Count how many lines in the data below include "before". Answer with the number only.

··········

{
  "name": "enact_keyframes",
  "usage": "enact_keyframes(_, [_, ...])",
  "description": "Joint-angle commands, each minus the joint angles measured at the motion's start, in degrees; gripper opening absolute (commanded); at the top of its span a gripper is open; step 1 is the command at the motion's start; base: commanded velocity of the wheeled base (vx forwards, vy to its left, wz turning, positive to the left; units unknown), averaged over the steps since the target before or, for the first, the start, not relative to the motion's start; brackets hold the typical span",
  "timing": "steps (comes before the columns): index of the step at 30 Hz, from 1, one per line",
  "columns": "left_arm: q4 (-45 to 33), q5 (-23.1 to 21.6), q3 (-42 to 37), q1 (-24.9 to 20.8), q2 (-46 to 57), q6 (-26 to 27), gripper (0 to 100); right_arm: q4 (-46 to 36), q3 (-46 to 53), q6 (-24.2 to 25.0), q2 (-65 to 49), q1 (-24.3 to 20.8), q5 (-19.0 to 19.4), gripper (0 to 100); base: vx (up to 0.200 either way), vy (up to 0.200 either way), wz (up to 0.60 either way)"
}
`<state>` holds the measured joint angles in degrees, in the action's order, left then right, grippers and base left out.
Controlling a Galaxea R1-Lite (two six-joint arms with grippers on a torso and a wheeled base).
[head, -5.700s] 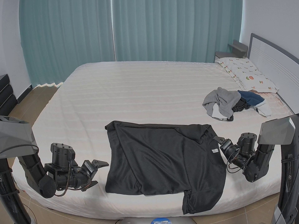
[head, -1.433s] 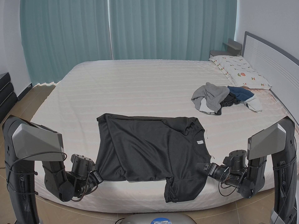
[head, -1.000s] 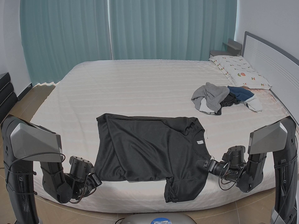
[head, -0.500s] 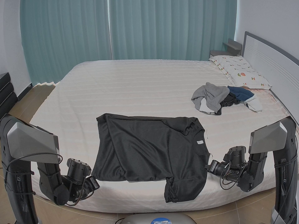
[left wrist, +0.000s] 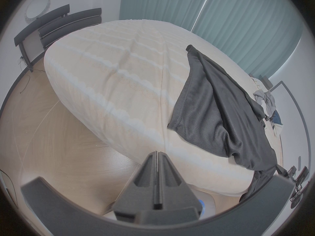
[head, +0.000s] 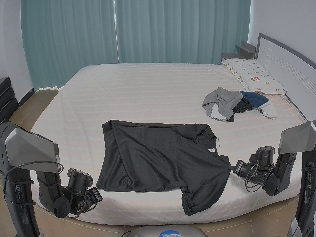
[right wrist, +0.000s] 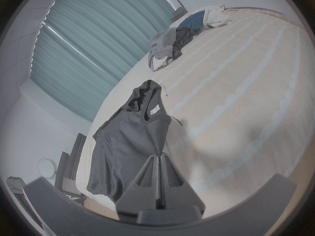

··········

Exercise result >>
2